Хотя Настя была утомлена длинной дорогой, она все же не могла заснуть в своей келье. Луна заливала келью таким сильным светом, что в ней было ясно, будто стоял день. Ей в этой каморке было душно и одиноко, словно сироте.
Подействовали ли на нее монастырские стены, или дух отречения от мира, что столетиями веял тут, то ли таинственная ночь юга? Во всяком случае ее покинула всегда присущая ей веселость. Она почувствовала потребность в защите и покровительстве. Защиту от окружающего ее мира мог дать могущественный Сулейман. Но защиту от того, что надвигалось на ее душу… Такого не бывало еще. Но тень этого нового уже упала впервые на ее молодую растревоженную душу…

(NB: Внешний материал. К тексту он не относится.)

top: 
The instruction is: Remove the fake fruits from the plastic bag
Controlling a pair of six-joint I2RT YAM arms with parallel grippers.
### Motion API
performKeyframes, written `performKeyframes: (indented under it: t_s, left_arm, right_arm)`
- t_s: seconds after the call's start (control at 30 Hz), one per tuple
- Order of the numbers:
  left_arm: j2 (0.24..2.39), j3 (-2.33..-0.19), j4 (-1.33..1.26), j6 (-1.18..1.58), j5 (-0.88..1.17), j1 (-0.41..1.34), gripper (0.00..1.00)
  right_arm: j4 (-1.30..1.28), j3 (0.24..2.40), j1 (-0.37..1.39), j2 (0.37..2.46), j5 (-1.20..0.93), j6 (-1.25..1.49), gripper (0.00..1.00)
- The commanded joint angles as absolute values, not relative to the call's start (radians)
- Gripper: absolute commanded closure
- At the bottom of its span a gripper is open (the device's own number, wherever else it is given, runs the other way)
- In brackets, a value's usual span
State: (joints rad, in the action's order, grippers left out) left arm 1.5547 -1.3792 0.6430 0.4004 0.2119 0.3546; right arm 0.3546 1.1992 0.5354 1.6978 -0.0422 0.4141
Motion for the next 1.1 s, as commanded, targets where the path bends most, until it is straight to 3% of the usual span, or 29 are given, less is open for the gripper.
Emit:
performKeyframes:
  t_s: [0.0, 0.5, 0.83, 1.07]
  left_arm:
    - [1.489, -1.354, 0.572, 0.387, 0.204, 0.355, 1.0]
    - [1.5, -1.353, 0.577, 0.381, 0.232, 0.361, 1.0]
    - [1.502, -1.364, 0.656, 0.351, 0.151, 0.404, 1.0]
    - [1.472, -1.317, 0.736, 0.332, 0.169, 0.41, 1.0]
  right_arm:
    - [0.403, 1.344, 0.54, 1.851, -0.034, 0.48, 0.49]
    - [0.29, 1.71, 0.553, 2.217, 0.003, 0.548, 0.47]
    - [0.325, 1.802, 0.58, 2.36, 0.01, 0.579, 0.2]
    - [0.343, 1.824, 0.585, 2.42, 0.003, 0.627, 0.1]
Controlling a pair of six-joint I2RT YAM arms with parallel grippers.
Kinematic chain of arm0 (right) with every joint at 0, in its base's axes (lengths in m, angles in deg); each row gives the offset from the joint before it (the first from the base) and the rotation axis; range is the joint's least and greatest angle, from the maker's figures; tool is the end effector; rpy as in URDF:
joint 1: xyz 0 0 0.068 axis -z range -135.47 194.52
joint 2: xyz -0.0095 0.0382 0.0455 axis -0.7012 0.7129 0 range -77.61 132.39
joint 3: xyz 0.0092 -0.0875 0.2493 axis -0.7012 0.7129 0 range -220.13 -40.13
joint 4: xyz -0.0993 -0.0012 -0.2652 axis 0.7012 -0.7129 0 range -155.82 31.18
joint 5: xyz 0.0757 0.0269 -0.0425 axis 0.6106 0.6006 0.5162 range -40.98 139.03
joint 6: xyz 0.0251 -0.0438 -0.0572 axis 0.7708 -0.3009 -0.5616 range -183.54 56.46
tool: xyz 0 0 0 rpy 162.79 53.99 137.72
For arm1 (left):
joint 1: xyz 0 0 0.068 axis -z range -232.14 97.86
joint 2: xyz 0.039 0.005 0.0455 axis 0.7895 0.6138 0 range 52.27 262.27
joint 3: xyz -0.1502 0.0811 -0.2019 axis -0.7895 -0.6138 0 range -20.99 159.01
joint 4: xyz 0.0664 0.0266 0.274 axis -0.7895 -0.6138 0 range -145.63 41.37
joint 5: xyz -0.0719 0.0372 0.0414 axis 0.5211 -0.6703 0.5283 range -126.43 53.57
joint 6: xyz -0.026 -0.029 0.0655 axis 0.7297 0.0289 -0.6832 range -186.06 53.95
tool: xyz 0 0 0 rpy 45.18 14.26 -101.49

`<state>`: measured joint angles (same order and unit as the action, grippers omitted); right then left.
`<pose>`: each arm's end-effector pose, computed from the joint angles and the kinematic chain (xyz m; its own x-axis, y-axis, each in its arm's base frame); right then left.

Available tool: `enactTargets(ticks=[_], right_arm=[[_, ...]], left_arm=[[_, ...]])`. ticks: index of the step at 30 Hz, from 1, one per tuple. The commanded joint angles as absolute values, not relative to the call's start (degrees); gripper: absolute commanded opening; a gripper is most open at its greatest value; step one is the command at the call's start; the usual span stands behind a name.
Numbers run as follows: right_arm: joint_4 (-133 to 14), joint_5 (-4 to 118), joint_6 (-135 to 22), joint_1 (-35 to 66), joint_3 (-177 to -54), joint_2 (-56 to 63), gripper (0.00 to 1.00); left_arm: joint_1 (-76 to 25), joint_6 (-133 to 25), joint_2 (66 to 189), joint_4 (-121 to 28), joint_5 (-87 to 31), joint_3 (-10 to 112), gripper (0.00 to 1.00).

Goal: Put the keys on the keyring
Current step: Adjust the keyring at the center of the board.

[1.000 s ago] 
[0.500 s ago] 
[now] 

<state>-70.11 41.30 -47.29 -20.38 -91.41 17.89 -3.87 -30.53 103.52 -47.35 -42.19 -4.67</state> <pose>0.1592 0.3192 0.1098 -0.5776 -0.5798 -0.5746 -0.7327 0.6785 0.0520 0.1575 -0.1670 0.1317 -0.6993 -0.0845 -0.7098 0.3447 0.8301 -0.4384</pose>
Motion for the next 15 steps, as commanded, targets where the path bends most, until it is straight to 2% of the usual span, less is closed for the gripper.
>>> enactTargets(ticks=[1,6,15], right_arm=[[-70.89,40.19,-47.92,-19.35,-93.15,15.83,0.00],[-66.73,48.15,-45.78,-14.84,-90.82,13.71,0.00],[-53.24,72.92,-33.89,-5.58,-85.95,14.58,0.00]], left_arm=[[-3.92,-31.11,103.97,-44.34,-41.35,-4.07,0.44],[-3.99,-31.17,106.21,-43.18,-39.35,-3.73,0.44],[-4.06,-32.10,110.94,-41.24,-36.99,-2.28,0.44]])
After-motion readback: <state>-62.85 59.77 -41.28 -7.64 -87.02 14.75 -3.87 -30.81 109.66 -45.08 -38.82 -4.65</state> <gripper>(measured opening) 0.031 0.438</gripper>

Она отчетливо ощущала, что рассеялся уже нежный аромат ее первой любви, которую она испытывала к Стефану, и что понемногу, но настойчиво в ее сердце проникает другая любовь. Любовь, которая волнами начинала опьянять ее как вино. Грешная любовь, любовь к иноверцу-басурманину, который становился ей все дороже. Ей вспомнилась песня сербских невольников. А еще ее подруга Ирина. Что бы сказала она, узнай про то, что Настя стала женой султана?.. Какая-то гордость проснулась у нее в душе. Она уже ни о чем не печалилась!.. Несметные сокровища обещали попасть в ее руки… Свойственная каждой женщине потребность обеспечить себя и свое будущее потомство лежала в ее душе будто насытившийся удав. В то же время эта мысль причиняла ей боль и оставляла, словно бурный поток, странный осадок.